This site is devoted to mathematics and its applications. Created and run by Peter Saveliev.

Topology of graphs

From Mathematics Is A Science
Jump to navigationJump to search

Graphs and their realizations

Here we take our first step toward algebraic topology.

We will concentrate initially on only discrete structures, such as graphs. The reason why has become clear from our attempts to answer some obvious topological questions about specific spaces. Given a subset of the Euclidean space:

  • verifying that it is path-connected requires testing infinitely many pairs of points; while
  • verifying that it is simply-connected requires testing infinitely many pairs of loops.

Even though there are a few theorems that we can use as shortcuts, we have no algebraic means for solving these problems computationally, nor for computing the number of path-components or the number of holes.

In the rest of the chapter we will:

  • define discrete structures and find discrete analogues of these topological ideas,
  • develop algebraic methods for solving the two topological problems above for discrete structures, and
  • develop further methods for studying transformations of these structures.

The very first data structure that needs to be analyzed topologically is graphs:

Graph examples.png

The examples of graphs shown come as networks of bridges, atoms in a molecule, related individuals, or computers.

Definition. A graph $G =(N,E)$ consists of two finite sets:

  • the set of nodes $N=N_G$, and
  • the set of edges $E=E_G$, which is a set of pairs of nodes.

We don't allow distinct edges for the same pair of nodes, nor doubles, such as $AA$, and we assume that $AB=BA$.
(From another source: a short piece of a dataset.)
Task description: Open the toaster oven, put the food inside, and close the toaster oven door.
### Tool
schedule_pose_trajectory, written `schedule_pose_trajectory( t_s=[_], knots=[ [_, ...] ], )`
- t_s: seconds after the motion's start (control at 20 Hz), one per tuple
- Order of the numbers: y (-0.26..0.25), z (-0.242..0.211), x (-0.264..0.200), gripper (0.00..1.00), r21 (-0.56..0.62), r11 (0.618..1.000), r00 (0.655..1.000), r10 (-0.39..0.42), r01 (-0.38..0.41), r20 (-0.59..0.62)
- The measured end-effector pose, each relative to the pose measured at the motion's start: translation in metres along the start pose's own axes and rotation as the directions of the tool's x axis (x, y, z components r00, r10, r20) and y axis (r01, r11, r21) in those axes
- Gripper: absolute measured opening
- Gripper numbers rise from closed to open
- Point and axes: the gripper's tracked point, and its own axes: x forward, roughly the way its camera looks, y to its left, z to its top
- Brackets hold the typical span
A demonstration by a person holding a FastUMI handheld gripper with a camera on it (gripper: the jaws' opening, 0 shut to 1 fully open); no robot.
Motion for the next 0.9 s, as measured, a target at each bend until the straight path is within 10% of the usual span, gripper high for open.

Example. In the example of a field of flowers, each type is represented by a node of a graph and the overlapping areas by its edges:

Flower field and its graph.png


Example. Let's define a graph $G$ by:

  • $N:=\{ 1,2,3,4,5 \}$, and
  • $E:=\{12,23,45,14 \}$.

Let us be clear from the beginning that the dataset given above is the whole graph and what's below is just an illustration:

Graph example.png

To draw an illustration, we first put the nodes in a more or less circular arrangement and then add the corresponding edges.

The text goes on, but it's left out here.